About this exercise | From the listing that follows, extract every line and set it down unaltered.

Data excerpt |
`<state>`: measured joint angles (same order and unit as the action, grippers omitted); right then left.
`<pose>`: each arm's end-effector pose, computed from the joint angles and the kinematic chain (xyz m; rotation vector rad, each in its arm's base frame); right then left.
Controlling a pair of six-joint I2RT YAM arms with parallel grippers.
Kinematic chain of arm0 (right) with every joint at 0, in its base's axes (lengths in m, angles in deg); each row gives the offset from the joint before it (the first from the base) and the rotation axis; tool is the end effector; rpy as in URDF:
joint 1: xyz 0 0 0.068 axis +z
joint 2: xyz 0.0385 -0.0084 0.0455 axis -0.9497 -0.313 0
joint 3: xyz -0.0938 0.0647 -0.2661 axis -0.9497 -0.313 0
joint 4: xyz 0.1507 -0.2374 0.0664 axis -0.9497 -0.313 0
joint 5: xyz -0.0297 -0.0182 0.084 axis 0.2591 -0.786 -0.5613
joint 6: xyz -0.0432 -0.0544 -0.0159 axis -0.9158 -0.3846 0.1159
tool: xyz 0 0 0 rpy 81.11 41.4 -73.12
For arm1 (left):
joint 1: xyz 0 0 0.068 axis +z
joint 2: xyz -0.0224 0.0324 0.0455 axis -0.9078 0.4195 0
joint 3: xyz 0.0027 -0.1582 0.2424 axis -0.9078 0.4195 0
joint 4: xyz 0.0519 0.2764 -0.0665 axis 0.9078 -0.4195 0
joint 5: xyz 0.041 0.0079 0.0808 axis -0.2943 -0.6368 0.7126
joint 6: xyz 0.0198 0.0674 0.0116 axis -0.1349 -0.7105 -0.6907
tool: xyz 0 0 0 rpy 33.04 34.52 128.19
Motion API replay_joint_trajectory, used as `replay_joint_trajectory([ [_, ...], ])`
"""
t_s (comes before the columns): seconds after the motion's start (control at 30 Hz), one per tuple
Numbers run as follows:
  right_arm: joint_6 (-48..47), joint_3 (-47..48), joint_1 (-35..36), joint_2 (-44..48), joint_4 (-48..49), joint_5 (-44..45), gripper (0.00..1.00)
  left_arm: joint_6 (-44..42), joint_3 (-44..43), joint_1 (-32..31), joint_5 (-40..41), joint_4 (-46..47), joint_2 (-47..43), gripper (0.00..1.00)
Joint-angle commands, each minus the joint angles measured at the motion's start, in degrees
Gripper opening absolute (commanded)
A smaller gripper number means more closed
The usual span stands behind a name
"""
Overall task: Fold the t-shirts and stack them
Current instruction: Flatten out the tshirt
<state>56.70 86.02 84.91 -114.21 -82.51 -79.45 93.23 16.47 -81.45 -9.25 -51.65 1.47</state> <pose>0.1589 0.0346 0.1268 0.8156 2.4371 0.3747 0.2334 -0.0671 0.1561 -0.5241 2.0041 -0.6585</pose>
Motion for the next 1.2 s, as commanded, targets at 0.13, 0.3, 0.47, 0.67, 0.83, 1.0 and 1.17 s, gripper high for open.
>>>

Task result |
`<state>`: measured joint angles (same order and unit as the action, grippers omitted); right then left.
`<pose>`: each arm's end-effector pose, computed from the joint angles and the kinematic chain (xyz m; rotation vector rad, each in its arm's base frame); right then left.
Controlling a pair of six-joint I2RT YAM arms with parallel grippers.
Kinematic chain of arm0 (right) with every joint at 0, in its base's axes (lengths in m, angles in deg); each row gives the offset from the joint before it (the first from the base) and the rotation axis; tool is the end effector; rpy as in URDF:
joint 1: xyz 0 0 0.068 axis +z
joint 2: xyz 0.0385 -0.0084 0.0455 axis -0.9497 -0.313 0
joint 3: xyz -0.0938 0.0647 -0.2661 axis -0.9497 -0.313 0
joint 4: xyz 0.1507 -0.2374 0.0664 axis -0.9497 -0.313 0
joint 5: xyz -0.0297 -0.0182 0.084 axis 0.2591 -0.786 -0.5613
joint 6: xyz -0.0432 -0.0544 -0.0159 axis -0.9158 -0.3846 0.1159
tool: xyz 0 0 0 rpy 81.11 41.4 -73.12
For arm1 (left):
joint 1: xyz 0 0 0.068 axis +z
joint 2: xyz -0.0224 0.0324 0.0455 axis -0.9078 0.4195 0
joint 3: xyz 0.0027 -0.1582 0.2424 axis -0.9078 0.4195 0
joint 4: xyz 0.0519 0.2764 -0.0665 axis 0.9078 -0.4195 0
joint 5: xyz 0.041 0.0079 0.0808 axis -0.2943 -0.6368 0.7126
joint 6: xyz 0.0198 0.0674 0.0116 axis -0.1349 -0.7105 -0.6907
tool: xyz 0 0 0 rpy 33.04 34.52 128.19
Motion API replay_joint_trajectory, used as `replay_joint_trajectory([ [_, ...], ])`
"""
t_s (comes before the columns): seconds after the motion's start (control at 30 Hz), one per tuple
Numbers run as follows:
  right_arm: joint_6 (-48..47), joint_3 (-47..48), joint_1 (-35..36), joint_2 (-44..48), joint_4 (-48..49), joint_5 (-44..45), gripper (0.00..1.00)
  left_arm: joint_6 (-44..42), joint_3 (-44..43), joint_1 (-32..31), joint_5 (-40..41), joint_4 (-46..47), joint_2 (-47..43), gripper (0.00..1.00)
Joint-angle commands, each minus the joint angles measured at the motion's start, in degrees
Gripper opening absolute (commanded)
A smaller gripper number means more closed
The usual span stands behind a name
"""
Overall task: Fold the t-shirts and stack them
Current instruction: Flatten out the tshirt
<state>56.70 86.02 84.91 -114.21 -82.51 -79.45 93.23 16.47 -81.45 -9.25 -51.65 1.47</state> <pose>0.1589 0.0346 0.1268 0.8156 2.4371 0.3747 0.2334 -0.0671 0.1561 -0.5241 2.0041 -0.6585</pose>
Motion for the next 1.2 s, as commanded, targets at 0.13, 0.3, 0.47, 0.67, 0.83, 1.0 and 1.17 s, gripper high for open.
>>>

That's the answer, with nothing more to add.